Friday, January 28, 2011

Unrest in Egypt: What’s going on?

For the past few years Governments and the worlds population have tried so hard to ignore what happens with Big Governments. History time and time again proves this and yet, it's happening again.

As so many keep trying to think on fluffy bunnies and don't pay attention. It makes me wonder what they will do when this actually hits home. The muslim people have been ruled with an iron thumb for so long now. You can't help but to feel sorry for all the lies they have been forced to live under.

Yet even here in America, what so many are trying to do is bring so-called change. This is exactly what that change is. Big Government takes away Freedom. This is what happens under big government and the people have finally had enough.

Those that think we need more Government in America? This is the end result.
Michele Dunne is a senior associate at the Carnegie Endowment for Peace. She has served as a specialist on Middle East affairs with the White House and the State Department, and has written widely on Arab politics, and political and economic reform. The Lookout asked her to explain what's going on in Egypt, and what it means for America.

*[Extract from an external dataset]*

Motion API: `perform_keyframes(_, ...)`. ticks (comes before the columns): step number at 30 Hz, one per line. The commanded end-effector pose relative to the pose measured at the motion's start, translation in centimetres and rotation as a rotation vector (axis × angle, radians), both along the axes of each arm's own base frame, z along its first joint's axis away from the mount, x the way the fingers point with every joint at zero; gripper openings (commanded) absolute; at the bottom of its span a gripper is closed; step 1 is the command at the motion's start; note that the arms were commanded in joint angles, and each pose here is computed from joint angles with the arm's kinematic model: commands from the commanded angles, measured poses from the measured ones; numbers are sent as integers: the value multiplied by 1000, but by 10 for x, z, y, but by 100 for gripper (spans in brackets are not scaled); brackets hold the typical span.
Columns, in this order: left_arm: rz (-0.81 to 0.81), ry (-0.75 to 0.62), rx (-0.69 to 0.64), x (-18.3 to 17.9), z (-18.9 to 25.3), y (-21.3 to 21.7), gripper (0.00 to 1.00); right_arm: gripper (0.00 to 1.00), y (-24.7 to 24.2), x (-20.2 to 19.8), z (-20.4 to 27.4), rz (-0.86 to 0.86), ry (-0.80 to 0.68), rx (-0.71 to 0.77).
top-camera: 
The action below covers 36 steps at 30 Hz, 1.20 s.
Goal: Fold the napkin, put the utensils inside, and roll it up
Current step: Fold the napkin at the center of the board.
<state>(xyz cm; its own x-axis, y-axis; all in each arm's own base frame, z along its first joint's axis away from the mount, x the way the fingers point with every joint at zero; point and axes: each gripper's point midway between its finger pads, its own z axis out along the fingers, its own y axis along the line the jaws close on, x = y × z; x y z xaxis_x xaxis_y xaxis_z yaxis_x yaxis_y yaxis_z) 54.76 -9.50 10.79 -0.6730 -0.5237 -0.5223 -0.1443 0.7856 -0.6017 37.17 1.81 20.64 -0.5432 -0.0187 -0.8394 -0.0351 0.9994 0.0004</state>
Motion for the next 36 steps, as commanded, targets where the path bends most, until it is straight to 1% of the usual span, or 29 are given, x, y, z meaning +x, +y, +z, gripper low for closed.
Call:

LOOKOUT: What are the protesters angry about, and what do they want done?
M.D.: Protesters have a large number of economic, political, and human-rights grievances. Widespread youth unemployment, rigged parliamentary elections in November 2010, and the prospect of President Mubarak (in power since 1981) beginning another term--or being replaced by his son--are the sparks that set these demonstrations off. The demonstrators are asking for Mubarak to step down and make way for an interim government to prepare for free elections.
Click image to see more photos of the protests in Egypt

AFP/Marco Longari
LOOKOUT: Is there a real chance that Mubarak's government might fall?
M.D.: Yes, there is a real possibility, but that does not seem to be imminent yet. As in Tunisia, the regime would begin to be uncertain if internal security services could not handle demonstrations and the army were called in. Armies generally don't like firing on their own civilians and sometimes will choose keeping the loyalty of the population over defending an unpopular ruler.
LOOKOUT: If so, what might replace Mubarak's regime? What role might ElBaradei play?
M.D.: There is a shadow government and parliament, formed in December, that has positioned itself as the opposition party with which the government can negotiate if things reach that point.  But things are very fluid right now. ElBaradei could possibly play a leadership role within the opposition, although up until now he has been more effective at articulating popular grievances than at organizing or leading opposition groups.
LOOKOUT: How might a shift in power affect U.S. interests?
M.D.: U.S. interests are being challenged here. The United States has been tepid in supporting human rights and democracy in Egypt for years and has to deal with the resentment among Egyptians because of that. Partly for that reason, and partly because of the close association of the United States with Israel, any alternate group that comes to power might distance itself from the United States to some extent.